Cristo, come afferma un autore, è davvero il “terapeuta dello sguardo”: non soltanto ci aiuta a vedere e affina la nostra vista «tende per noi il ponte che ci fa passare dal vedere al contemplare e dal semplice sguardo alla visione di fede».
«Anche noi, – ha proseguito il vescovo- come il cieco nato, dovremmo vivere della certezza di un fatto molto concreto: che cioè siamo stati guariti; ci è stata donata la vista». Il problema – paradossalmente- resta la fatica di riconoscere la nostra guarigione. La vita nuova donata dal battesimo è un fatto; ma quanto spesso è facile dimenticarlo!

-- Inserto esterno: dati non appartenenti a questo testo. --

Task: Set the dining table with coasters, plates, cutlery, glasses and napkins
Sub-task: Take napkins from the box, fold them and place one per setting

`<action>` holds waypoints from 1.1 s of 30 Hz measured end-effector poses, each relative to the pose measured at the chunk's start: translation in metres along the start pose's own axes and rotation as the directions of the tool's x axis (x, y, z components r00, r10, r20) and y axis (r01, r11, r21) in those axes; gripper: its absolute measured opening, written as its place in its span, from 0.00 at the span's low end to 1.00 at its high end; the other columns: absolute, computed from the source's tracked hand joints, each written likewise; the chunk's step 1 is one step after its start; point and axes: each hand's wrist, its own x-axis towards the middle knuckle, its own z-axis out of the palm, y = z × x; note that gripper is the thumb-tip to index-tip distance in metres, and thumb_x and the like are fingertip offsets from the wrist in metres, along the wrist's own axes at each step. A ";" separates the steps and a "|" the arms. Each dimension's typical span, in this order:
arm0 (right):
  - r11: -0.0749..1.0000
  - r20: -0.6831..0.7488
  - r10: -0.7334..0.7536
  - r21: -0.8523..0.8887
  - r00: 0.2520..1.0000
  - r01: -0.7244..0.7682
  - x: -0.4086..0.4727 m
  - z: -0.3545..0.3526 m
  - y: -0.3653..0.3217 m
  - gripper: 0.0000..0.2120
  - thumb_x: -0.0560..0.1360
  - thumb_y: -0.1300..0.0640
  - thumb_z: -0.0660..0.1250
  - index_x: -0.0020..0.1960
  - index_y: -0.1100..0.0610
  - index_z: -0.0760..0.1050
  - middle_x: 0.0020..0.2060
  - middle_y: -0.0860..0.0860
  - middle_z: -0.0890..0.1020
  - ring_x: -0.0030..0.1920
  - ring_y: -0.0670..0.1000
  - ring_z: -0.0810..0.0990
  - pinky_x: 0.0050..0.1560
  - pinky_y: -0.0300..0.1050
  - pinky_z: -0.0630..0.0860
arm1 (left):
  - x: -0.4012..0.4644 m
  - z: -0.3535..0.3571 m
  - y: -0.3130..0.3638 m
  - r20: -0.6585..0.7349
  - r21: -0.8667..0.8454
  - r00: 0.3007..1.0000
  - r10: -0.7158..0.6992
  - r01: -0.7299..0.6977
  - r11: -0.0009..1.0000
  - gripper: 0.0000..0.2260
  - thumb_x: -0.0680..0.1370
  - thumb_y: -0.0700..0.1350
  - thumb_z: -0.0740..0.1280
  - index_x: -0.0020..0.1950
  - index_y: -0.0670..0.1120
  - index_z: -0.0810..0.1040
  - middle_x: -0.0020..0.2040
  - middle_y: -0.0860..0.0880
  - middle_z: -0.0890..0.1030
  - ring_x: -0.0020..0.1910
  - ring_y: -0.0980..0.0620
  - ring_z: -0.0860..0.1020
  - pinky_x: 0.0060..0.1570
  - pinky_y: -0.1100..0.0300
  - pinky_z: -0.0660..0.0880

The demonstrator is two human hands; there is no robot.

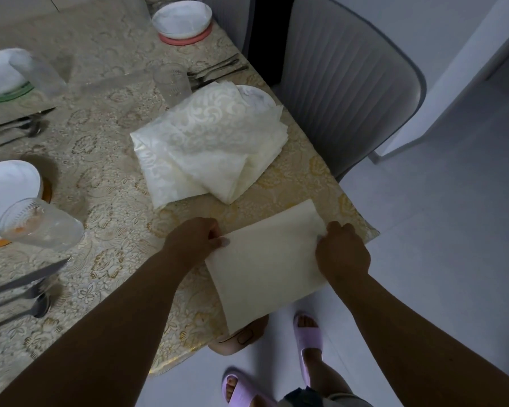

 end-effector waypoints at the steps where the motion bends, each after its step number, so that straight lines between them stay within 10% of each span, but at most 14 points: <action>1: 1.000 -0.026 -0.012 -0.024 1.000 0.011 0.000 0.000 0.001 0.13 0.79 0.53 0.57 0.60 0.59 0.70 0.54 0.56 0.74 0.54 0.57 0.75 0.45 0.48 0.70 | 0.001 0.000 0.003 -0.007 0.040 1.000 0.001 -0.001 0.999 0.10 0.74 0.56 0.70 0.39 0.52 0.73 0.41 0.52 0.75 0.44 0.50 0.74 0.41 0.57 0.70; 8: 0.998 -0.009 0.007 0.055 1.000 -0.006 0.011 -0.002 0.005 0.16 0.77 0.51 0.62 0.60 0.59 0.69 0.54 0.57 0.75 0.55 0.59 0.75 0.50 0.51 0.72 | 0.039 0.022 0.077 0.002 0.062 0.996 0.085 -0.085 0.994 0.26 0.71 0.56 0.72 0.63 0.44 0.72 0.61 0.44 0.77 0.61 0.43 0.73 0.59 0.51 0.72; 16: 0.984 0.190 -0.156 0.112 0.969 0.136 0.030 -0.017 0.006 0.36 0.67 0.40 0.72 0.68 0.55 0.67 0.61 0.56 0.70 0.62 0.57 0.69 0.60 0.51 0.69 | 0.042 0.000 0.110 0.148 -0.331 0.967 0.209 -0.151 0.932 0.13 0.71 0.45 0.75 0.36 0.44 0.72 0.34 0.50 0.71 0.34 0.52 0.72 0.32 0.60 0.64; 22: 0.926 0.425 -0.312 0.338 0.850 0.170 0.043 -0.053 -0.019 0.36 0.67 0.48 0.75 0.70 0.57 0.67 0.67 0.54 0.70 0.67 0.55 0.68 0.65 0.46 0.65 | -0.011 -0.063 0.069 0.014 -0.591 0.997 0.075 -0.052 0.805 0.11 0.71 0.42 0.75 0.38 0.43 0.73 0.32 0.50 0.74 0.29 0.57 0.72 0.28 0.65 0.69; 28: 0.653 -0.071 -0.552 0.583 0.831 0.484 0.022 -0.093 -0.099 0.14 0.69 0.53 0.75 0.46 0.62 0.77 0.38 0.55 0.81 0.37 0.54 0.79 0.38 0.45 0.76 | -0.059 -0.127 0.016 -0.318 -0.726 0.939 -0.129 -0.154 0.670 0.09 0.71 0.36 0.75 0.38 0.37 0.74 0.34 0.43 0.76 0.32 0.51 0.74 0.34 0.59 0.73; 33: 0.436 -0.262 -0.713 0.560 0.650 0.704 -0.006 -0.103 -0.155 0.07 0.68 0.60 0.76 0.42 0.61 0.78 0.36 0.46 0.80 0.37 0.39 0.77 0.37 0.32 0.72 | -0.105 -0.140 -0.032 -0.531 -0.651 0.833 -0.153 -0.286 0.703 0.07 0.69 0.29 0.73 0.40 0.34 0.75 0.36 0.42 0.78 0.36 0.55 0.74 0.37 0.64 0.73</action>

«Lo dobbiamo dire infatti: tante volte, l’essere stati fatti partecipi della salvezza; l’essere stati fatti rinascere come figli di Dio; l’essere stati illuminati dalla Grazia non è un fatto, nella nostra vita». Amara constatazione che registra cristiani senza Cristo, salvati senza desiderio di salvezza. Quanto è un dato di fatto -precisa il vescovo- «Non è la certezza della nostra vita; non è la roccia su cui poggia la nostra esistenza. Non è esperienza vissuta; non è gioia di chi ha ritrovato la vista; non è entusiasmo di chi è stato liberato dalle catene e finalmente si sente libero. È una fede sbiadita, scolorita, la nostra. Abitudinaria e mesta. Ed è precisamente in questo contesto di fiacchezza della nostra fede che diventano facili i tradimenti della legge del Signore, le ottusità nei confronti dei fratelli; i compromessi con i nostri vizi, l’accomodamento alle logiche egoistiche del mondo».
Anche per questo abbiamo bisogno di entrare dentro il suo sguardo. Di farci contemplare con amore e lasciarci toccare dalla sua misericordia, perché il suo sguardo risani i nostri occhi.